Apesar do estudo ser baseado especialmente nas necessidades de cadeirantes, as peças podem ser usadas por diversas pessoas que não tenham necessariamente essa deficiência. “Qualquer pessoa pode usar. Eu foquei nas necessidades dos cadeirantes, mas que são necessidades de um monte de gente: de mulher grávida, por exemplo, de uma pessoa mais idosa que tem a mão trêmula e não consegue fechar o botão, então coloquei aquele botão magnético que é mais fácil, são vários detalhes que acabam ajudando um monte de gente não só cadeirante”, argumenta.

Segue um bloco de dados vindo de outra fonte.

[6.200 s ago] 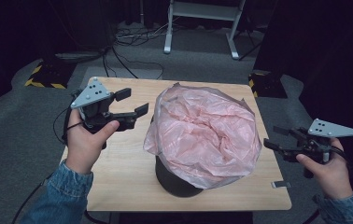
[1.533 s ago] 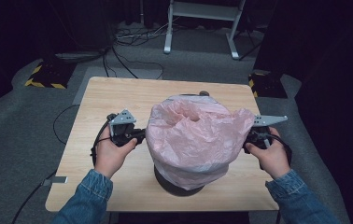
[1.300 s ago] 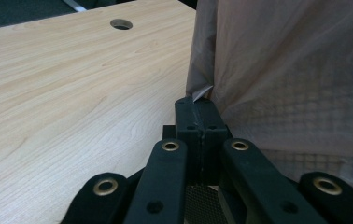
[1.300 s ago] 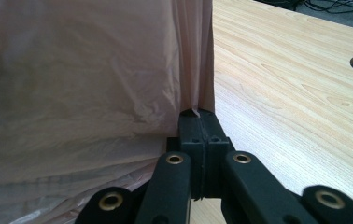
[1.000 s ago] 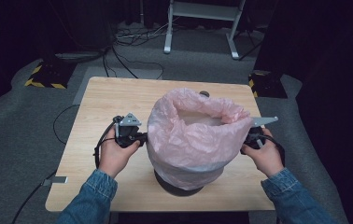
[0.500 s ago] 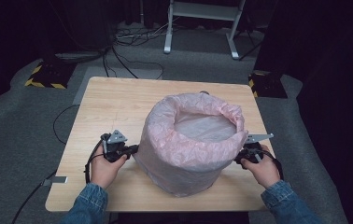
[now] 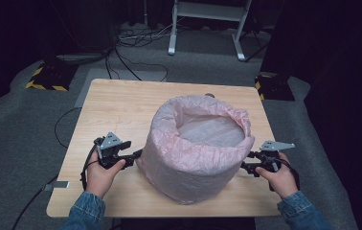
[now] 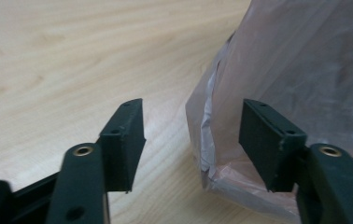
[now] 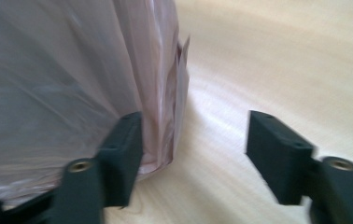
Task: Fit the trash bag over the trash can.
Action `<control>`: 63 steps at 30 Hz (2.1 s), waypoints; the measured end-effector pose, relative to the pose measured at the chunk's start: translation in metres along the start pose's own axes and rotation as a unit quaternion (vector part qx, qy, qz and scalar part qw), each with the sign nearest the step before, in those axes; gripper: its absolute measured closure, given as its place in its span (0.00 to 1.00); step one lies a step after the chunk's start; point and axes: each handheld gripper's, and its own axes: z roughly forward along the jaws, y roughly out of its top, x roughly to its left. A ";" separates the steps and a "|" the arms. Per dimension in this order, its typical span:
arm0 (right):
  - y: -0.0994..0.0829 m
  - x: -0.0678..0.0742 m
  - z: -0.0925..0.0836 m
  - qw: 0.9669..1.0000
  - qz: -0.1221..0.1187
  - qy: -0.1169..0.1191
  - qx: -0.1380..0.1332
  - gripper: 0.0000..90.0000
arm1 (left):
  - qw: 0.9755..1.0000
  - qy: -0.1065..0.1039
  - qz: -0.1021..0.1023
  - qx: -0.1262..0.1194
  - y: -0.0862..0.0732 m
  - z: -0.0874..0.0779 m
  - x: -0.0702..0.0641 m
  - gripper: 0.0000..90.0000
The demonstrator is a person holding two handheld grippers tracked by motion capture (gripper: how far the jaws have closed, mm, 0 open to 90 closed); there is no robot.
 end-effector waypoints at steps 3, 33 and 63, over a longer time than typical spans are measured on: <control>0.005 -0.001 -0.013 1.000 -0.004 0.000 -0.018 0.33 | 1.000 0.006 0.011 -0.011 0.005 -0.011 0.002 0.44; 0.101 0.019 -0.112 0.992 -0.074 0.016 -0.105 0.36 | 0.995 0.035 0.090 -0.029 0.014 -0.081 0.002 0.33; 0.174 0.064 -0.122 0.983 -0.133 0.052 -0.111 0.38 | 0.998 0.044 0.045 -0.017 -0.012 -0.098 -0.004 0.32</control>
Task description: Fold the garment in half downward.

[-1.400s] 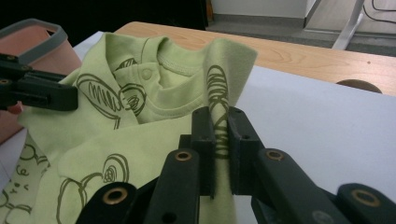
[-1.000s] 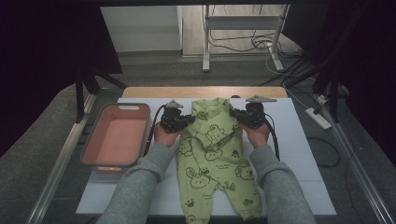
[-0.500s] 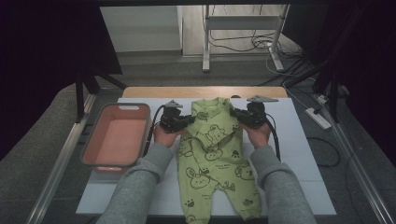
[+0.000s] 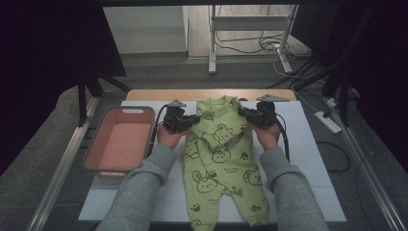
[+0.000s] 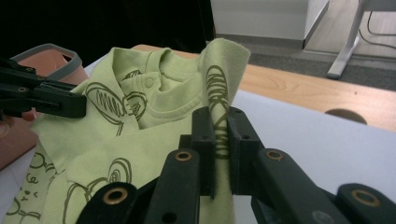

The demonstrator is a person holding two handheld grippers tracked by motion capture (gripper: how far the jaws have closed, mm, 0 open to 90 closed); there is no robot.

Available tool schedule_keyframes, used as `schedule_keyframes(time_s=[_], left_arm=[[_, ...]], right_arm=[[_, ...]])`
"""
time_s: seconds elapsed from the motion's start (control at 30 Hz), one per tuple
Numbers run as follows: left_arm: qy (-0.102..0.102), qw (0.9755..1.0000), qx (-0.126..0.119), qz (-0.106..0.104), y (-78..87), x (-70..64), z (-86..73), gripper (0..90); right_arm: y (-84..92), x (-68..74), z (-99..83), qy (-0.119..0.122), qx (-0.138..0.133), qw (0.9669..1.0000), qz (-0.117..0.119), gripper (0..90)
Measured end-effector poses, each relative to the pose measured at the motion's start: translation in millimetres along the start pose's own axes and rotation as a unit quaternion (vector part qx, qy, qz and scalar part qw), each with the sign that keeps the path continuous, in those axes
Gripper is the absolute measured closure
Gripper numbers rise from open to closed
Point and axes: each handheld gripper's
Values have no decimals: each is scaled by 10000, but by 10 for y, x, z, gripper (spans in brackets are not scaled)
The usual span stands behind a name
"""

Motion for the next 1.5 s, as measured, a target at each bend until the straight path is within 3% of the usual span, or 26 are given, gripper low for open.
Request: schedule_keyframes(time_s=[0.43, 0.63, 0.73, 0.83, 0.97, 1.07, 1.5], left_arm=[[-17, 10000, -51, -3, 31, 33, 98, 828], [-90, 9999, -93, 48, 79, 59, 242, 828], [-166, 9995, -234, 109, 175, 80, 395, 828], [-198, 9993, -283, 132, 211, 70, 432, 828], [-202, 9994, -263, 130, 212, 50, 394, 828], [-199, 9995, -222, 123, 162, 32, 314, 828], [-256, 9994, -207, 51, 77, 13, 225, 827]], right_arm=[[19, -6, 65, 70, -25, 10000, -11, 832], [32, 12, 165, 102, -75, 9999, -73, 833], [109, 83, 332, 215, -331, 9992, -96, 833], [147, 124, 369, 283, -457, 9985, -134, 833], [157, 142, 343, 360, -431, 9983, -134, 833], [147, 111, 261, 326, -391, 9986, -154, 832], [99, -7, 112, 246, -369, 9989, -119, 831]])
Point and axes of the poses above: each handheld gripper's, and its own axes: y roughly backward along the jaws, z roughly out of its top, x roughly to its left, and after that the axes turned 13 degrees about -y, right-handed
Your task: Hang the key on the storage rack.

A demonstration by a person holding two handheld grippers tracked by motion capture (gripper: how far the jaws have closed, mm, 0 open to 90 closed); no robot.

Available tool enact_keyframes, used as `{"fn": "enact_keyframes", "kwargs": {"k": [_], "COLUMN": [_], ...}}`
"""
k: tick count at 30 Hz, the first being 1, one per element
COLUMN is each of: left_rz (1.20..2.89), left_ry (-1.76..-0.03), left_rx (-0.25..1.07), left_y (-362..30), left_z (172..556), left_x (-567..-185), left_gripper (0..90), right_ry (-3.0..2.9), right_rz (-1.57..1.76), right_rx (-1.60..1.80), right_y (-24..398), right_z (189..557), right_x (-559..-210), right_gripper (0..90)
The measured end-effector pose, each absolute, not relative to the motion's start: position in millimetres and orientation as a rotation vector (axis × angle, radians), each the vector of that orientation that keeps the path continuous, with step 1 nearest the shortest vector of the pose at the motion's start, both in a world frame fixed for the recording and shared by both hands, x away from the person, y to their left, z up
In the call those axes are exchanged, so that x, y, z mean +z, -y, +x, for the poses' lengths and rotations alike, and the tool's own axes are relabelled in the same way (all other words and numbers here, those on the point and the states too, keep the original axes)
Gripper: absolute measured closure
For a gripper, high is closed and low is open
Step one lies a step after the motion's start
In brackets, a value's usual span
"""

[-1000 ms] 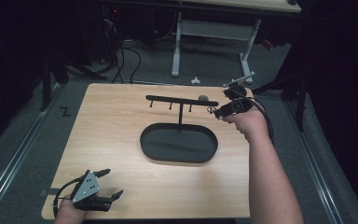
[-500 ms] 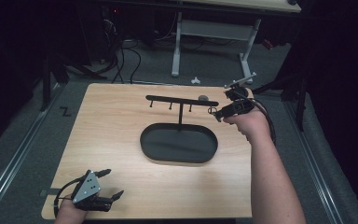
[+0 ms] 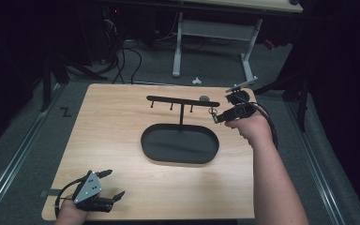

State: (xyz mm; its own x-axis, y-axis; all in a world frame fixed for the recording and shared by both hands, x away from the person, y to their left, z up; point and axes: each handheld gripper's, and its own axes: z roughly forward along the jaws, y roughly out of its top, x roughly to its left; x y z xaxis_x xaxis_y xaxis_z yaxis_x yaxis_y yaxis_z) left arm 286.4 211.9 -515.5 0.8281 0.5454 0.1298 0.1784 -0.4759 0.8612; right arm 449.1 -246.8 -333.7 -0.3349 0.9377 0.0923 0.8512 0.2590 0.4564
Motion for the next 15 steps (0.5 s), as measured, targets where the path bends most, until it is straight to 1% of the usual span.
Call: {"fn": "enact_keyframes", "kwargs": {"k": [8, 15], "left_rz": [2.059, 2.061], "left_ry": [-0.528, -0.526], "left_rx": [0.487, 0.484], "left_y": [-210.7, -209.6], "left_z": [286.8, 286.9], "left_x": [-515.8, -516.1], "left_gripper": [15.3, 15.3], "right_ry": [-2.342, -2.342], "right_rz": [1.66, 1.631], "right_rx": [0.631, 0.627], "right_y": [245.5, 245.0], "right_z": [440.4, 429.8], "right_x": [-338.3, -350.0], "right_gripper": [64.1, 61.3]}}
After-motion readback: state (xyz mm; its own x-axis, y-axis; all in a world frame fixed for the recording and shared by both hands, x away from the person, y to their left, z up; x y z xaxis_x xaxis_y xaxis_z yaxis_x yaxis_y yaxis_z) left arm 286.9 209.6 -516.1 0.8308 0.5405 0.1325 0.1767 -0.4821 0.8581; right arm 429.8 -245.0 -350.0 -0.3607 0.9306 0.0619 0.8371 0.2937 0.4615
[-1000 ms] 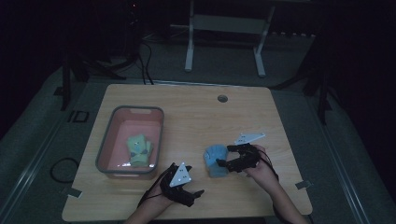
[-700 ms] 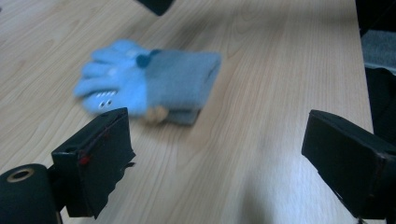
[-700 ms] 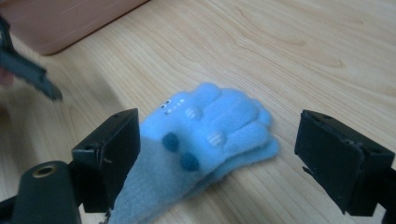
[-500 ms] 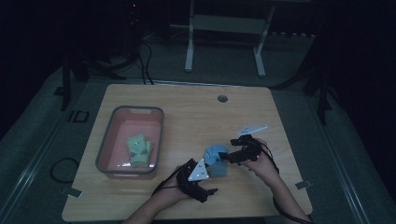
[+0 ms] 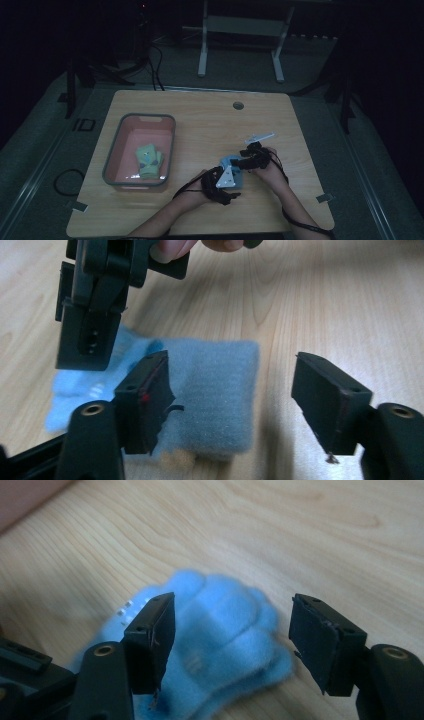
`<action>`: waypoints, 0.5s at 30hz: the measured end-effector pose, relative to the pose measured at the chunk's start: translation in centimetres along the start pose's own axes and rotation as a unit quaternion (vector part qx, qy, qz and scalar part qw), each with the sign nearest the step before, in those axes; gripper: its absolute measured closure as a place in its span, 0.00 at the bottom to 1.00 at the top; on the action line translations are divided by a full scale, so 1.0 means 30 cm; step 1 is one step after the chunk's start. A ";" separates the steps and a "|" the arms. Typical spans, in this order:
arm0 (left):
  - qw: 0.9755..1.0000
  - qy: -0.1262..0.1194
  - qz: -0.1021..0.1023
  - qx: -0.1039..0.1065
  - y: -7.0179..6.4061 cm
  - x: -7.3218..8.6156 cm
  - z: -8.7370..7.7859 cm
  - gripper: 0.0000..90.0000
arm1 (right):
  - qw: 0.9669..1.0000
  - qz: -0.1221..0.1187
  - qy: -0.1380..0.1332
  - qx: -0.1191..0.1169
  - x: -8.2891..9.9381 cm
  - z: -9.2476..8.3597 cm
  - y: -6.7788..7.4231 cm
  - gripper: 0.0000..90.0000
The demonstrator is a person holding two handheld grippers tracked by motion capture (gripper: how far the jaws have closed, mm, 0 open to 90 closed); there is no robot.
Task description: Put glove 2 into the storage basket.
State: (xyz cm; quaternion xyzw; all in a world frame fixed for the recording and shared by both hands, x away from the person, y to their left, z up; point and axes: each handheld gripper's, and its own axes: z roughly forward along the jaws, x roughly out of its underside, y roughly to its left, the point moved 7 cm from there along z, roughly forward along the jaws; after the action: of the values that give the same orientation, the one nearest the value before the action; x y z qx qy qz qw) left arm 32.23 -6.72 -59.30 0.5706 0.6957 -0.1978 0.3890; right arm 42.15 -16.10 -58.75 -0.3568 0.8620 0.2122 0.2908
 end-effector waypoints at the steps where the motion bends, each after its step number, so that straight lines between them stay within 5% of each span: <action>1: 1.000 0.003 0.004 0.000 0.001 0.004 0.005 0.38 | 1.000 -0.002 0.003 0.001 0.006 0.007 -0.001 0.39; 9: 1.000 0.018 0.022 -0.005 0.008 0.025 0.024 0.47 | 1.000 -0.016 0.015 0.021 0.039 0.027 -0.001 0.38; 12: 0.999 0.028 0.031 -0.010 0.008 0.032 0.033 0.48 | 0.999 -0.032 0.016 0.013 0.042 0.026 0.013 0.53; 15: 0.999 0.032 0.017 -0.018 0.014 0.031 0.039 0.53 | 0.999 -0.036 0.017 0.001 0.044 0.024 0.022 0.65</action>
State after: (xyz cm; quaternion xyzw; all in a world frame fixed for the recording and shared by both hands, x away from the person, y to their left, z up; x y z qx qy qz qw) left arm 32.96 -6.85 -60.66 0.5811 0.7016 -0.1602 0.3800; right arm 41.15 -15.89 -60.05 -0.3907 0.8538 0.1946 0.2836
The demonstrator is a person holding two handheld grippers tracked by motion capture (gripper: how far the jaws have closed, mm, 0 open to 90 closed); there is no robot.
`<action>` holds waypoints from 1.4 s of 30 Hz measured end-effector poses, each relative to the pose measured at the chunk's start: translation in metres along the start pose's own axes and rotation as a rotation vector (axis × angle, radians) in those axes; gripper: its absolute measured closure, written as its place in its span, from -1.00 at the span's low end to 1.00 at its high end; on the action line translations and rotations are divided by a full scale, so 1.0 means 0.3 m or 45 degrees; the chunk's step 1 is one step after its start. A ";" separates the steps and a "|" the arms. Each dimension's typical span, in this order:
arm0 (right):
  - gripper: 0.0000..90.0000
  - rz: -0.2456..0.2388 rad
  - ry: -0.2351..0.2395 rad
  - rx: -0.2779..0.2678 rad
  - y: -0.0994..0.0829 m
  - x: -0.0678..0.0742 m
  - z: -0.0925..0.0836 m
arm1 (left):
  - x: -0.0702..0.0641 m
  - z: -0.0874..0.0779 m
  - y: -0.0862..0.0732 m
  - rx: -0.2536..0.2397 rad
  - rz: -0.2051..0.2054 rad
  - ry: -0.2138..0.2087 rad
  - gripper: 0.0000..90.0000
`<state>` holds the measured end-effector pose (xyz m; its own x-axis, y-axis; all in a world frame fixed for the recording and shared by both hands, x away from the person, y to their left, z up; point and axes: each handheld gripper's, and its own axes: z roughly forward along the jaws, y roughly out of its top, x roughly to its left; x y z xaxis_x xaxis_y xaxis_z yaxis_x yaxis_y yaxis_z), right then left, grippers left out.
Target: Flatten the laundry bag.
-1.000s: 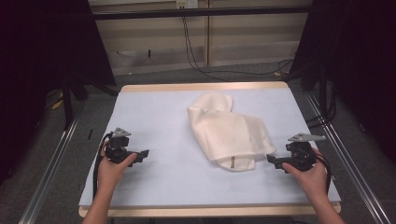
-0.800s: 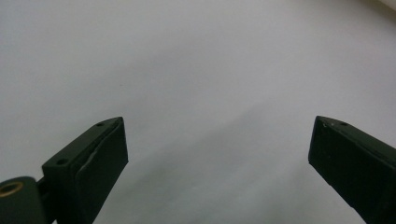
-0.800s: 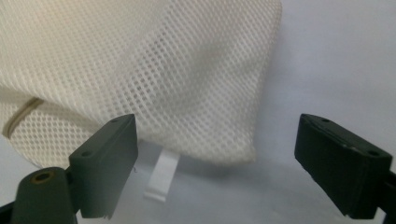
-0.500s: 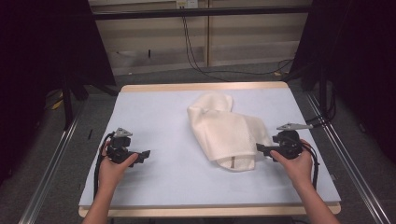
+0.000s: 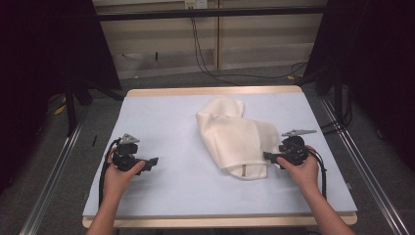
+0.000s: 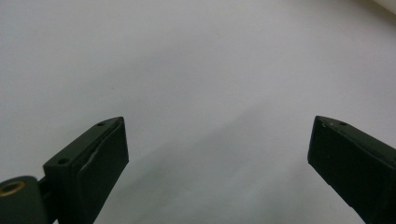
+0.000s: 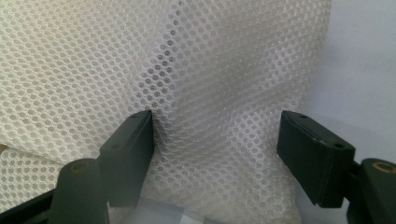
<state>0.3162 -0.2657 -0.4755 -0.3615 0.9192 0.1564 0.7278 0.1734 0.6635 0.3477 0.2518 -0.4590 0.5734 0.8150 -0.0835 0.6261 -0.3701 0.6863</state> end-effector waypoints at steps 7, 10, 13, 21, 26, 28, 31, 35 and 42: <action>-0.04 -0.017 0.047 -0.004 -0.005 0.010 0.011 | -0.008 0.008 0.004 0.001 0.014 0.006 -0.89; 0.24 -0.038 0.084 0.004 -0.005 0.023 0.011 | -0.009 0.010 0.007 0.024 0.029 -0.003 -0.89; 0.57 -0.009 0.142 0.018 -0.002 0.023 0.012 | -0.015 0.014 0.008 0.013 0.024 -0.004 -0.88; 0.86 -0.040 0.146 0.002 0.004 0.035 0.002 | -0.016 0.013 0.010 0.030 0.048 -0.002 -0.88; 0.88 -0.101 0.130 -0.032 0.007 0.046 -0.014 | -0.013 0.014 0.009 0.041 0.052 -0.009 -0.87; 0.88 -0.103 0.141 -0.044 0.008 0.049 -0.023 | -0.016 0.018 0.008 0.039 0.043 -0.017 -0.87; 0.88 -0.127 0.138 -0.061 0.014 0.054 -0.036 | -0.018 0.020 0.008 0.030 0.033 -0.022 -0.87; 0.88 -0.151 0.141 -0.098 0.027 0.063 -0.056 | -0.012 0.014 0.009 0.037 0.039 -0.015 -0.87; 0.88 -0.218 0.162 -0.141 0.063 0.105 -0.081 | -0.014 0.015 0.008 0.020 0.024 -0.024 -0.86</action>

Diante de uma necessidade apresentada por um de seus modelos no concurso, o jornalista César Paranhos, que é cadeirante, a estilista desenvolveu uma peça funcional. Ele havia cronometrado e demorava 28 minutos para vestir uma calça jeans. “Eu desenvolvi uma calça jeans com um traço de alfaiataria, um pouco mais arrumadinha. E eu fiquei muito feliz porque no final ele se vestiu sozinho para o desfile e falou que se vestiu em cinco minutos. De 28 minutos, ele conseguiu diminuir para cinco minutos com essas adaptações”, contou. A peça foi confeccionada em um tecido com mais elasticidade, botões magnéticos e zíper nas laterais.